Police Chief Nick A. Congemi of Kenner, La., sent a letter Oct. 7 to local hotels warning them Bob Hannaford, chairman of the “Fetish in the Fall” conference, was seeking approval to hold the event at a Kenner hotel and urged hotel managers to decline Hannaford’s request.
Among workshops planned for “Fetish in the Fall” were “Blood Lust: The Vampire Fetish and Archetype,” where participants would learn “basic forms of bloodplay and ritual”; “Vampire Street Theater”; “How to Build Your Own BDSM Furniture”; “Victorian Discipline”; “Pony Play”; “Bootblacking”; “Interrogation Scenes”; “Intermediate Flogging”; a fetish ball; and a “Slave Auction” to benefit the National Coalition for Sexual Freedom.
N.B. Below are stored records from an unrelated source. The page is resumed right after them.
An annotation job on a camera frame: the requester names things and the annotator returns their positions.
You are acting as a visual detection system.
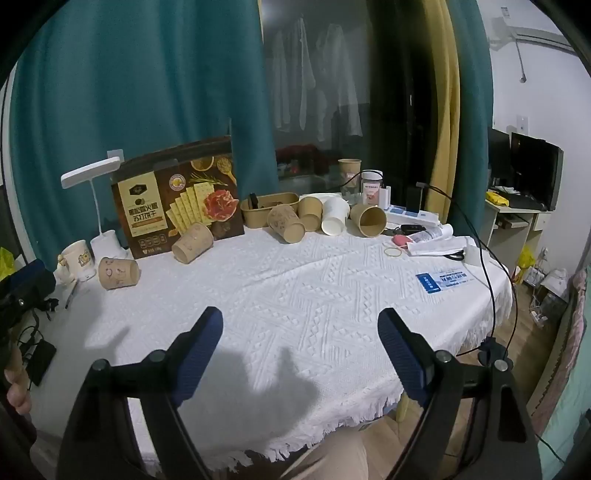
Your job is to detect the white cartoon mug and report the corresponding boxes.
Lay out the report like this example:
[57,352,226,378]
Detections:
[56,239,97,283]

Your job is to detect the white-lidded jar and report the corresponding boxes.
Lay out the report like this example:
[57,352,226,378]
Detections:
[360,170,384,206]

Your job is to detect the white paper sheets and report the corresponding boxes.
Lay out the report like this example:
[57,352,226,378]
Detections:
[406,235,476,257]

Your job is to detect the black table clamp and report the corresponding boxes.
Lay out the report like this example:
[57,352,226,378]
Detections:
[478,338,511,368]

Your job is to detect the person's leg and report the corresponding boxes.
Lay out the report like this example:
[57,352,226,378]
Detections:
[291,428,371,480]

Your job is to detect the yellow curtain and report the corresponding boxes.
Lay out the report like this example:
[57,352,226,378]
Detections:
[419,0,462,223]

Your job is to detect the teal curtain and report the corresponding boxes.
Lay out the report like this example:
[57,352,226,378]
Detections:
[9,0,278,265]
[450,0,495,223]

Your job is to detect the brown paper bowl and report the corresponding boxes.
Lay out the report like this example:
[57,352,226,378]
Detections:
[240,192,300,229]

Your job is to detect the black monitor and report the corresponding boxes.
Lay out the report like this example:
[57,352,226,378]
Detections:
[508,132,564,212]

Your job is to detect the blue and white card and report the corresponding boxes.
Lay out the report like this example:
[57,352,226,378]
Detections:
[416,269,470,294]

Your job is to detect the white tube box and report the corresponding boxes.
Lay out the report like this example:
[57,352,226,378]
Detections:
[385,205,439,227]

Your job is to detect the person's left hand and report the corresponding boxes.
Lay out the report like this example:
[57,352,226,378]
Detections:
[4,344,33,416]

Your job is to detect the white tablecloth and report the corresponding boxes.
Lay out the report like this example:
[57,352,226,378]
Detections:
[30,222,514,468]

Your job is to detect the brown printed paper cup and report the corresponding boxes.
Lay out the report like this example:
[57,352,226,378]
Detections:
[268,204,306,244]
[98,257,140,291]
[172,222,215,265]

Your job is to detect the black power bank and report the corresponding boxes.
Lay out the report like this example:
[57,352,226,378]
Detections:
[27,342,57,387]

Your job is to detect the black cable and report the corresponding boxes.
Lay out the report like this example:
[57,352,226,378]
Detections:
[416,181,515,356]

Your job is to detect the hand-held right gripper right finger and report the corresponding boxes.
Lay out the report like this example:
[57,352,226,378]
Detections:
[377,308,544,480]

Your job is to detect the brown cracker box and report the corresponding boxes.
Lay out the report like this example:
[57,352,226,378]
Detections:
[111,135,245,260]

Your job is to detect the hanging white clothes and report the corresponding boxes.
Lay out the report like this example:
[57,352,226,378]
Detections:
[272,17,363,141]

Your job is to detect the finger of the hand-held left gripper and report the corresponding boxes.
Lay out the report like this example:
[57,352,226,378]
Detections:
[8,258,57,303]

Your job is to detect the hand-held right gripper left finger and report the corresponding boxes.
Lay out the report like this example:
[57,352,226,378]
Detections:
[55,306,225,480]

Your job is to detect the black keyboard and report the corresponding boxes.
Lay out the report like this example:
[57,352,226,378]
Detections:
[505,196,546,211]

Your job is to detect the white desk lamp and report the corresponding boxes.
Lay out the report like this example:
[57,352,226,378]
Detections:
[61,157,130,260]

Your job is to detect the white paper cup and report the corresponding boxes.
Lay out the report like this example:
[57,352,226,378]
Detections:
[321,198,350,236]

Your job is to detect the white air conditioner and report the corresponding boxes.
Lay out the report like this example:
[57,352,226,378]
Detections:
[489,16,574,55]

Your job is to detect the pink bedding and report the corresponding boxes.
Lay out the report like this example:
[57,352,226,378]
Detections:
[531,268,591,418]

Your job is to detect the white computer desk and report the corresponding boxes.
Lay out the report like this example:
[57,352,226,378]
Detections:
[485,189,553,274]

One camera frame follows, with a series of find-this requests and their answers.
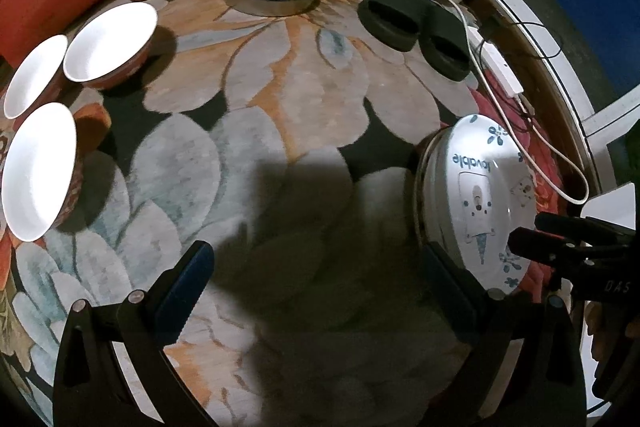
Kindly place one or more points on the white bowl red outside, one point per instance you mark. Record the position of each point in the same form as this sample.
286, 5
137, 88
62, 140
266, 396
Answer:
40, 172
107, 39
32, 77

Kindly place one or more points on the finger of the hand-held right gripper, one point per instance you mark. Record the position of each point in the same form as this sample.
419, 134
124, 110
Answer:
530, 244
555, 223

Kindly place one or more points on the white power strip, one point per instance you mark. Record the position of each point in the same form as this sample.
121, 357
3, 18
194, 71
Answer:
500, 67

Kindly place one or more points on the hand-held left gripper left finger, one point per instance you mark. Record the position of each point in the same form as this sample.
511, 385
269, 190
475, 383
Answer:
182, 297

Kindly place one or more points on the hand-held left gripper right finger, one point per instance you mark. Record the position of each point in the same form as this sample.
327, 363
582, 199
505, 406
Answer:
447, 292

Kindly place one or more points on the small bear print plate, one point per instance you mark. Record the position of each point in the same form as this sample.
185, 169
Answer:
480, 187

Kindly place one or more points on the large bear print plate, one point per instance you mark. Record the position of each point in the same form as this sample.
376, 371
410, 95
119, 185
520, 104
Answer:
419, 197

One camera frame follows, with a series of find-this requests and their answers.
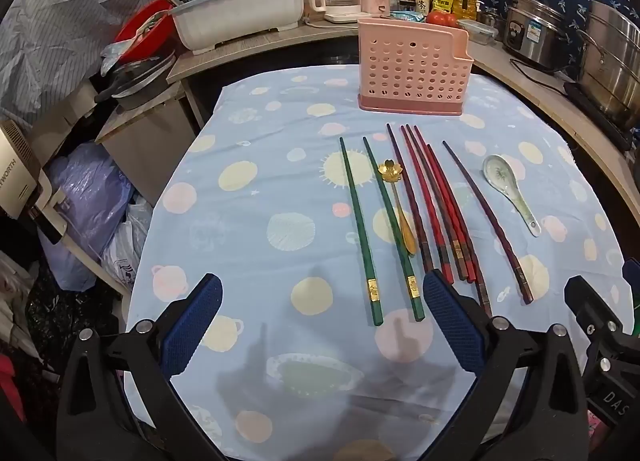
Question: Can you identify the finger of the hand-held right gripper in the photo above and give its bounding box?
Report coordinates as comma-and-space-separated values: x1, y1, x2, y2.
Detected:
623, 257, 640, 302
564, 275, 626, 357

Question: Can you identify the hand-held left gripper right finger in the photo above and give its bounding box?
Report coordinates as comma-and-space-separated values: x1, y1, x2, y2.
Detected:
422, 271, 591, 461

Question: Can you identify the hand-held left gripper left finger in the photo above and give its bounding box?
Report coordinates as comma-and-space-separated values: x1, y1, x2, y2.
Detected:
55, 272, 223, 461

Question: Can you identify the dark purple chopstick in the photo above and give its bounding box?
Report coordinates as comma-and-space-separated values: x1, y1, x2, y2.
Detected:
386, 124, 435, 274
442, 140, 535, 304
426, 144, 493, 317

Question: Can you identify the gold flower spoon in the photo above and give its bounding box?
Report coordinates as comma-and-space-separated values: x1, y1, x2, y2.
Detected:
382, 160, 417, 256

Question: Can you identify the green chopstick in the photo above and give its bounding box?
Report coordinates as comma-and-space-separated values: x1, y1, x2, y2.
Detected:
339, 137, 385, 327
362, 136, 426, 321

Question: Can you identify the red chopstick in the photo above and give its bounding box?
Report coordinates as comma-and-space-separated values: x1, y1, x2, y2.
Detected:
414, 126, 477, 284

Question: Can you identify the brown chopstick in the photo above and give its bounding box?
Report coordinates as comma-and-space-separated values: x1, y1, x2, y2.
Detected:
406, 124, 468, 279

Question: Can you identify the red chopsticks bundle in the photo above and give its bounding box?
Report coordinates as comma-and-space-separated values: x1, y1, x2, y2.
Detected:
400, 126, 455, 286

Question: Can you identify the white ceramic spoon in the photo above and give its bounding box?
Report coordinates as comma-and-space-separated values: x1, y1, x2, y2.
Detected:
482, 154, 542, 238

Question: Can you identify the pink perforated utensil holder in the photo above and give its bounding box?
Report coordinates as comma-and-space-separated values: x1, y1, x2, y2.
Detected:
357, 18, 473, 117

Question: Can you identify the white plastic bag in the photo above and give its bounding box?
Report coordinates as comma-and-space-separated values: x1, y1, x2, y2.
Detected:
101, 196, 154, 293

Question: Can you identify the blue planet print tablecloth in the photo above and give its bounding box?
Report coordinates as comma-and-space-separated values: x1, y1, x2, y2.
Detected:
122, 64, 636, 461

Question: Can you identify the purple plastic bag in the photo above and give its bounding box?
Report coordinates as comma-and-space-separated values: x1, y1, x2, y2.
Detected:
41, 141, 135, 292

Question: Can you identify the black induction cooker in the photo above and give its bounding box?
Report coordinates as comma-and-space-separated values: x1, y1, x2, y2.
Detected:
564, 80, 640, 152

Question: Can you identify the small wooden cabinet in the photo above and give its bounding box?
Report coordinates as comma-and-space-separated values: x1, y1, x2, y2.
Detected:
94, 85, 202, 208

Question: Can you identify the large steel pot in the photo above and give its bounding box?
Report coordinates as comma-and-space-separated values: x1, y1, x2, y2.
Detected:
575, 0, 640, 128

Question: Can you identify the white appliance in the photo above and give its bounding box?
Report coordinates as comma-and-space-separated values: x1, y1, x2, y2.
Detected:
0, 118, 69, 243

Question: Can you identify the black wok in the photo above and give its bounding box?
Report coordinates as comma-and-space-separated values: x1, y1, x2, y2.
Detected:
94, 54, 177, 111

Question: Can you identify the steel rice cooker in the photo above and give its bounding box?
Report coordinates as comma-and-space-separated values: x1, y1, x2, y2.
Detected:
502, 0, 572, 73

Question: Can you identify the glass food container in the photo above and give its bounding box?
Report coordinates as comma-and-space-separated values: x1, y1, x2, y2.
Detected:
457, 18, 500, 46

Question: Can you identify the red plastic basin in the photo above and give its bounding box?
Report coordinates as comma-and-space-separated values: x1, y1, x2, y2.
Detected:
115, 0, 176, 49

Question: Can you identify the grey dish drainer with lid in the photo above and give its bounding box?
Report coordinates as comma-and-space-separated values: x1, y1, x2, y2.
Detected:
169, 0, 307, 55

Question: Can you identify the grey striped cloth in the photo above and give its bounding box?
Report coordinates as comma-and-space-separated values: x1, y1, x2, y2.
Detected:
0, 0, 187, 118

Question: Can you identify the black power cable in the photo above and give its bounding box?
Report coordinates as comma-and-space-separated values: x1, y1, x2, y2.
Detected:
509, 58, 567, 88
Congemi wrote, “Such behavior is demeaning to all involved – especially to women – and I hope that you will not allow this deviance to take place in our city. Please be aware that if you permit the event to be held at your business, you could be held equally responsible should any accidents occur. The Kenner Police Department will aggressively investigate any violations of the law or suspicious incidents.”
Congemi concluded by asking hotel managers to help “preserve Kenner’s favorable reputation as a place where everyone feels comfortable to live, work and raise families.”
According to the New Orleans Times-Picayune, Hannaford decided to cancel the convention after learning of the letter and speaking with the chief.
“I don’t see where anyone has the right to harass us or threaten us, especially when they won’t even give you a reason,” Hannaford said. “[Congemi] has targeted us because he doesn’t believe in the sexual orientation of the attendees.”
When asked about public reaction to Congemi’s letter, Capt. Steve Caraway of the Kenner Police Department told WorldNetDaily, “We’ve received a lot of compliments from citizens about the stand we took.”
Allyson Smith is a freelance reporter based in San Diego.